Task statement: Your answer should be the lines below from the one with "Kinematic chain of" to the one with "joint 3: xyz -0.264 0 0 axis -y", both included, given again exactly and with nothing added.

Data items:
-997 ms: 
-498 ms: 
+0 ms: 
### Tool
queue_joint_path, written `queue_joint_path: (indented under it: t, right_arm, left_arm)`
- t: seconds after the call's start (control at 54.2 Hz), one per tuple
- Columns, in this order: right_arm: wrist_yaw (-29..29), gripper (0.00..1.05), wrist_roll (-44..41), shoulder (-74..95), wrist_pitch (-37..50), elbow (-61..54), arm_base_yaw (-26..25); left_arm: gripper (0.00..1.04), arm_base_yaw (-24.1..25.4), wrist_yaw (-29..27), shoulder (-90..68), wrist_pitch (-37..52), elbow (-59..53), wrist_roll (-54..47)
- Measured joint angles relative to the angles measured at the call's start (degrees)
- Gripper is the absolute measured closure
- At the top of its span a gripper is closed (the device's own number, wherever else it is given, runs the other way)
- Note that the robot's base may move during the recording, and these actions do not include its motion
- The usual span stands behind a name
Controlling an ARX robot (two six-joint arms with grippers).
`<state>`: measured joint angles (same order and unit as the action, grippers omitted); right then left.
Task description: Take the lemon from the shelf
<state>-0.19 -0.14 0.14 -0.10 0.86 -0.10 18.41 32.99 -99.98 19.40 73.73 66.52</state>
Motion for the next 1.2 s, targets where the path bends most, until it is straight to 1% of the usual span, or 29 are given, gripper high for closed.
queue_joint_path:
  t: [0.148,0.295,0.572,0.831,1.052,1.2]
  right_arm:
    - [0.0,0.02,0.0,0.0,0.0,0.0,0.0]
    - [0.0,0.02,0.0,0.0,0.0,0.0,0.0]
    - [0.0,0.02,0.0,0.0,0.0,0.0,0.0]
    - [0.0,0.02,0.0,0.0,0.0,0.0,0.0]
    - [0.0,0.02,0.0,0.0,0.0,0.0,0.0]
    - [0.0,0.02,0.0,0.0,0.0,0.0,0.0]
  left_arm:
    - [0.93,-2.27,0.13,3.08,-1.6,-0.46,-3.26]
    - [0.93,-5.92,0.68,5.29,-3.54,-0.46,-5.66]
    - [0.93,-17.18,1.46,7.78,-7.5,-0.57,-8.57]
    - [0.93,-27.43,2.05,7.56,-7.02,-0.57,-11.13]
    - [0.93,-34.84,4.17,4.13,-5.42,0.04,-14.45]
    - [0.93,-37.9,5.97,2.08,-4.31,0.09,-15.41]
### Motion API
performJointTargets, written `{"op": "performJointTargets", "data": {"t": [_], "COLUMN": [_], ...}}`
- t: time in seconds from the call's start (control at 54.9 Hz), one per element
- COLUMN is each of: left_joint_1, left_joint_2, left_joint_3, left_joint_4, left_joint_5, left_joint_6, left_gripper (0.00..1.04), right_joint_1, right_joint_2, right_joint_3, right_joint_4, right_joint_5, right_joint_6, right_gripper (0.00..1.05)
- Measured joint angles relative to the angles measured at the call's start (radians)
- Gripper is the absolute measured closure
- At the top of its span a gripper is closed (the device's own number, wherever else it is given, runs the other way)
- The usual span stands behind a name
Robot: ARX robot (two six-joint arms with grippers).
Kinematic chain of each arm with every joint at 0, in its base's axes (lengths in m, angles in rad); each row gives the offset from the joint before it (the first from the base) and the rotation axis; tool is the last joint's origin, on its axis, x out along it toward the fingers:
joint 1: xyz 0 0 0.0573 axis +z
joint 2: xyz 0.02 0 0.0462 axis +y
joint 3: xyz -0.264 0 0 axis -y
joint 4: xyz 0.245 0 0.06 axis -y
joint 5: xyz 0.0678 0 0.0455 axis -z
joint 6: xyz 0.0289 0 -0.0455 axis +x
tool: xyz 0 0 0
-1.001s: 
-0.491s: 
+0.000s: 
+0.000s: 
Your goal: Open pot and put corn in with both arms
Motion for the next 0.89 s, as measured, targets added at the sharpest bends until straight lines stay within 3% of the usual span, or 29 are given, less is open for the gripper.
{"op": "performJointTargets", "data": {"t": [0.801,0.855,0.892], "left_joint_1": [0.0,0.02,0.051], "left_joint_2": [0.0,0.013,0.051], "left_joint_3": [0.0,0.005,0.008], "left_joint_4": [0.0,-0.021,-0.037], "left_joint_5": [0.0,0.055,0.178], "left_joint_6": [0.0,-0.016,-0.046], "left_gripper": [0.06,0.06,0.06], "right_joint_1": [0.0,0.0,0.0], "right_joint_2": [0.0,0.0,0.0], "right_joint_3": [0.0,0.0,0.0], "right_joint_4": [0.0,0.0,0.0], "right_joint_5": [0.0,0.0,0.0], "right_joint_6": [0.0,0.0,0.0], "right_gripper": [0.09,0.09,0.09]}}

Output:
Kinematic chain of each arm with every joint at 0, in its base's axes (lengths in m, angles in rad); each row gives the offset from the joint before it (the first from the base) and the rotation axis; tool is the last joint's origin, on its axis, x out along it toward the fingers:
joint 1: xyz 0 0 0.0573 axis +z
joint 2: xyz 0.02 0 0.0462 axis +y
joint 3: xyz -0.264 0 0 axis -y

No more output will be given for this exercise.